Let us urge you then, that our resistance may be effectual, to act in the spirit of the Resolutions here appended, adopted by the Convention, whose Committee we are. Let all our ends be directed to the creation of an organized resistance to the despotism of the tyrants, who have been in session in Richmond, and who are soon to re-assemble, that we may maintain our position in the Union under the flag of our common country, which has for so many years waved gracefully and protectingly over us, and which, when we behold upon it s ample folds the stripes and the stars of Freedom, causes our bosoms to glow with patriotic heat, and our hearts to swell with honest love of country. That this flag the symbol of our might, challenges our admiration, and justly claims our every effort against those who have dared to desecrate and dishonor it, we all admit. Let us then see that we take the proper measures to make effectual those efforts. The Convention to assemble on the 11th proximo, is looked to organize our action. Its importance, its necessity, will at once strike your minds; take immediate steps therefore to secure for your representatives in the Convention, your most determined, resolute, temperate and wisest then. We have already detained you too long, the time for action, prompt, firm and decided has come. In the hope that our section will be that of a united people, we take leave of you, confidently calculating that you will give your body, soul, strength, mind, and all the energies of your nature to the work of saving your country from becoming the theater of a bloody war, brought upon you without your consent and against your will. Let us show Mr. Ex-Secretary Cobb, now President of the Montgomery Congress, that we are not willing to recognize the transfer of us made by the Richmond Convention nor do we intend to allow our borders as he says they will be, to be made the theater of this war.

Fellow citizens, we ask you to read and ponder well the passage from Mr. Cobbs Speech we recite:

The people of the Gulf States need have no apprehension; they might go on with their planting and their other business as usual, the war would not come to their sections its THEATER WOULD BE ALONG THE BORDERS OF THE OHIO RIVER AND IN VIRGINIA.

The Convention between Virginia and the confederate States, by which the control of all military operations is placed in the hands of President Davis, insures this result.

Fellow-citizens these are times when we must not stop to count sacrifices and costs, where honor and character, and self-preservation are put in issue. The patriot and sage, Daniel Webster, in a speech delivered at Washington, in 1851, at the laying of thee corner stone of the addition to the Capitol, spoke as follows:

Ye men of the Blue Ridge, many thousands of whom are nearer to this capitol than the seat of Government of your own State, what do you think of breaking up this great association into fragments of States and of people? I know that some of you; and I believe that you all, would be almost as much shocked at the announcement of such a catastrophe, as if you were informed that the Blue Ridge itself would soon totter from the base-and ye men of Western Virginia, who occupy the slope from the Alleghenies to Ohio to yourselves by disunion? If you secede, what do you secede from; and what do you accede to? Do you look for the current of the Ohio to change and to bring you and your commerce to the tide waters of Eastern rivers? What man in his senses can suppose that you would remain part and parcel of Virginia a month after Virginia had ceased to be a part and parcel of the United States.

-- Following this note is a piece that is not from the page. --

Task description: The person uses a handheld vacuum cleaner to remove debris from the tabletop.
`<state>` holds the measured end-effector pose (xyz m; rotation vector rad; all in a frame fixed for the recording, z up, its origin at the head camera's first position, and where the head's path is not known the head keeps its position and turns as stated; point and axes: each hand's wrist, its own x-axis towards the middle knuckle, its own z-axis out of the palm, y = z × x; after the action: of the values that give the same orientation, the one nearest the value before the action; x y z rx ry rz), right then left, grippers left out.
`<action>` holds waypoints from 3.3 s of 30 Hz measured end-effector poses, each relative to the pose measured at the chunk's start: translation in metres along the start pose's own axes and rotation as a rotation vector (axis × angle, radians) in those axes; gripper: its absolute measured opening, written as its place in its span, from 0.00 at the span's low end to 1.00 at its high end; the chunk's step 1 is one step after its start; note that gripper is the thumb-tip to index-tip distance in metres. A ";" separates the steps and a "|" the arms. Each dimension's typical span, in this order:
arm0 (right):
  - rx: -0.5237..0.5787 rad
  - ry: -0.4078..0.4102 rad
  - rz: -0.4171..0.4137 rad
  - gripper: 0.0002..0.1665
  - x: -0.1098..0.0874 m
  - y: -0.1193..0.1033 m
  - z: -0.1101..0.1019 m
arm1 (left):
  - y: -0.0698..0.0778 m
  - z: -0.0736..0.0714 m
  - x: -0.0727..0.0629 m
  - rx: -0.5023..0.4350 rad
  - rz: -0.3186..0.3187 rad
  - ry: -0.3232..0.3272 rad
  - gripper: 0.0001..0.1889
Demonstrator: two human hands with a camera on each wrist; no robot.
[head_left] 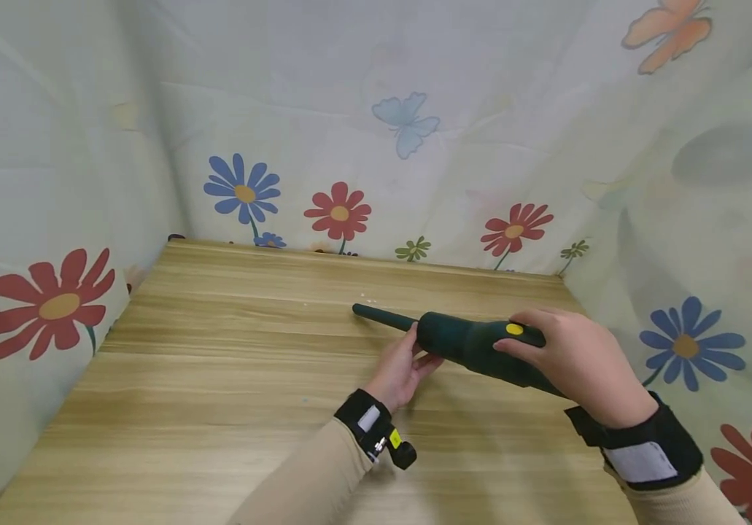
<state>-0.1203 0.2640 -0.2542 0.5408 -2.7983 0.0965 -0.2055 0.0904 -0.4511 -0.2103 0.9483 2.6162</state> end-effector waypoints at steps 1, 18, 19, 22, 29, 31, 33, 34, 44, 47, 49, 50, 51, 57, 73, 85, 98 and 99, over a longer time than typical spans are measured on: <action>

Fellow-citizens of North Western Virginia, the issue is with you. Your destiny is in your own hands. If you are worthy descendants of worthy sirs you will ralley to the defense of your liberties, and the Constitution which has protected and blessed you will still extend over you its protecting Regis. If you hesitate or falter all of it lost, and you and your children to the latest posterity are destined to perpetual slavery.